Kisah Bayi 3 Hari Mengungsi ke Hutan Saat Gempa Guncang Halmahera

Elvira, perempuan 26 tahun itu baru saja melahirkan anak keduanya saat gempa mengguncang Halmahera.

oleh Hairil Hiar diperbarui 19 Jul 2019, 11:00 WIB
Diterbitkan 19 Jul 2019, 11:00 WIB
Bayi 3 hari di tenda pengungsi korban gempa Halmahera
Bayi 3 hari di tenda pengungsi korban gempa Halmahera. (Liputan6.com/Hairil Hiar)
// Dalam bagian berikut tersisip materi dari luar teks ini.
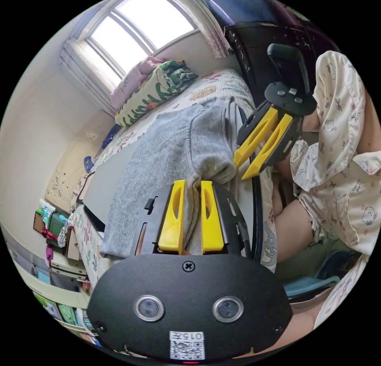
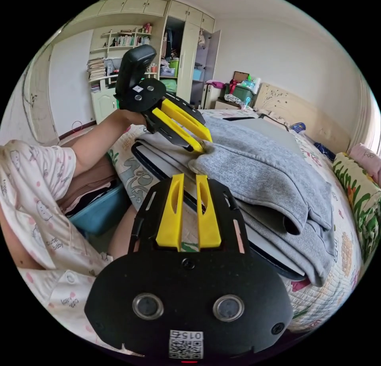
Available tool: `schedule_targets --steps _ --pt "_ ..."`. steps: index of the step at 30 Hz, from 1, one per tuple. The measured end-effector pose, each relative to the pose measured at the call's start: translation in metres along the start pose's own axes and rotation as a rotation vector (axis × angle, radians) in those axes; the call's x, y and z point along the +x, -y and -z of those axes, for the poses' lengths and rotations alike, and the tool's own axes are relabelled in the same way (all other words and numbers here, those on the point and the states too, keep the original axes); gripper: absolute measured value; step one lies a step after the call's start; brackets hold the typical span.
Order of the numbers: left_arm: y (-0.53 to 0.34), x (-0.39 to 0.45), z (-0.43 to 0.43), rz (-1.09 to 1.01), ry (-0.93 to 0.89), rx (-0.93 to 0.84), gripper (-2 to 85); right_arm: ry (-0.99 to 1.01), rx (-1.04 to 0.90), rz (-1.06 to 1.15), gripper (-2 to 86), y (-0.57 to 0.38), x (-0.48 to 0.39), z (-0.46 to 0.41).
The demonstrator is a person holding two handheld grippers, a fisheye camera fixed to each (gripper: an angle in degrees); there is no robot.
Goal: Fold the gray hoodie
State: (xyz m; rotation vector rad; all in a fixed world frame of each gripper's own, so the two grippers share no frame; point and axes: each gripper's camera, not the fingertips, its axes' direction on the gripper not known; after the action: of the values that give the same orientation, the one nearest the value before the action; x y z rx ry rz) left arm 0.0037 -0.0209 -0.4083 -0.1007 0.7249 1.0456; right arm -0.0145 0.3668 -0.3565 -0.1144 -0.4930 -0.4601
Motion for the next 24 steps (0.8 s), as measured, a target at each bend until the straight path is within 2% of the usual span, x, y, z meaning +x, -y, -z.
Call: schedule_targets --steps 3,5,9,13,18,24 --pt "-0.027 -0.009 0.006 0.05 -0.027 0.061 2.9 -0.102 0.055 -0.003 6.8 0.024 -0.011 0.005" --pt "-0.05 -0.017 0.016 0.098 -0.052 0.125 2.1 -0.239 0.102 0.034 6.9 0.042 -0.027 0.009" --pt "-0.08 -0.028 0.021 0.146 -0.085 0.174 1.6 -0.349 0.147 0.095 7.3 0.071 -0.052 0.013" --pt "-0.107 -0.03 0.016 0.158 -0.095 0.186 1.3 -0.309 0.164 0.044 7.7 0.116 -0.042 0.026" --pt "-0.135 -0.03 0.009 0.155 -0.098 0.198 1.3 -0.269 0.215 0.027 2.5 0.151 -0.027 0.061" --pt "-0.174 -0.019 -0.005 0.076 -0.07 0.174 1.4 -0.147 0.108 0.068 -0.7 0.184 -0.008 0.115"
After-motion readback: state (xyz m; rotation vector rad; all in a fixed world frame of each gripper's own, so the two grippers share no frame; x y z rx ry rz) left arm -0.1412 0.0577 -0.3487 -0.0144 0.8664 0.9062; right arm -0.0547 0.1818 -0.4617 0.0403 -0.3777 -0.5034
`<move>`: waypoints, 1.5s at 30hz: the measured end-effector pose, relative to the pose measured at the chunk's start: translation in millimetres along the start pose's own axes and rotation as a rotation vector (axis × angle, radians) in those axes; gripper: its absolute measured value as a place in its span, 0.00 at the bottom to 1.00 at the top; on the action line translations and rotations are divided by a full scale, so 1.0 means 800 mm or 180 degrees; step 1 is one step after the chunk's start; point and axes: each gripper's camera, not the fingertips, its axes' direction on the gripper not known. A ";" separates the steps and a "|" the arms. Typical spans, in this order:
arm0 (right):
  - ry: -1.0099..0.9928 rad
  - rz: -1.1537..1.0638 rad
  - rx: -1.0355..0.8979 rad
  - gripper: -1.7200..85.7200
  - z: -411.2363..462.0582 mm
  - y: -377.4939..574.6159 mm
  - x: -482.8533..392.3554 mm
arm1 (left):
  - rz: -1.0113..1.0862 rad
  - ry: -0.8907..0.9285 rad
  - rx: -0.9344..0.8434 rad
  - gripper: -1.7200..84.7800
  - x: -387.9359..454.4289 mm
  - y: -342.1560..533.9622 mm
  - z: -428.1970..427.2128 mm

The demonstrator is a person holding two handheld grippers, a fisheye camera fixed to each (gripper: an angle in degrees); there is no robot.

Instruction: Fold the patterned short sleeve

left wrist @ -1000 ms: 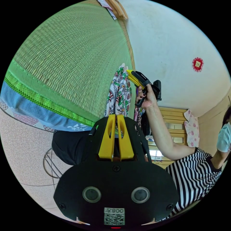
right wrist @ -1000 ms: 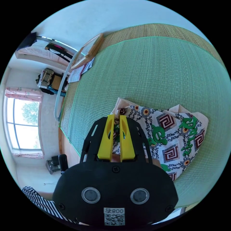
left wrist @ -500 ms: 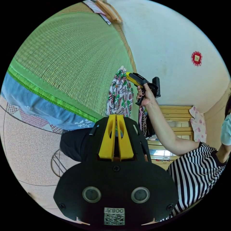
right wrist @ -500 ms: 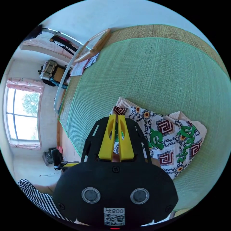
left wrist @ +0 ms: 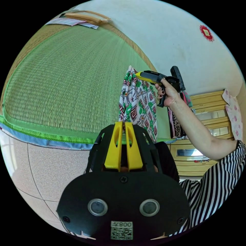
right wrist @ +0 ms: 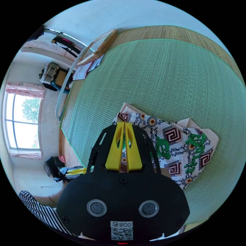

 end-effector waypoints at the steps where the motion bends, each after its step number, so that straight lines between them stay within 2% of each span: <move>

Liputan6.com, Halmahera Elvira, perempuan 26 tahun itu baru saja melahirkan anak keduanya. Bayi lelaki berumur 3 hari belum juga diberi nama. Bersama orangtuanya, bayi itu masih tinggal didalam hutan, pasca gempa Halmahera melanda.

Saat disambangi Liputan6.com di lokasi pengungsian, Elvira sedang bersama ibu mertuanya, duduk di sebuah gubuk kecil di hutan Desa Saketa, Gane Barat, Halmahera Selatan. 

“Lokasi hutan yang biasa disebut Gunung Mangga atau Kampung Durian. Kami bertahan di pengungsian ini ada  5 kepala keluarga dan berjumlah 13 jiwa. Dua diantara pengungsi berumur 4-5 tahun dan satu orang bayi berumur 3 hari,” sambung Elvira.

Ibu dua anak yang sehari-hari beraktivitas sebagai petani ini menceritakan saat melahirkan anak keduanya bertepatan dengan gempa bermagnitudo 5,3 mengguncang daratan Gane, Kabupaten Halmahera Selatan pada Senin (15/7/2019).

Lanjut Elvira, justru saat gempa awal berkekuatan magnitudo 7,2 mengguncang, ia sedang menunggu hari kelahiran sang buah hatinya, sebab menurut perhitungannya usia kandungan telah lewat dari 9 bulan lebih.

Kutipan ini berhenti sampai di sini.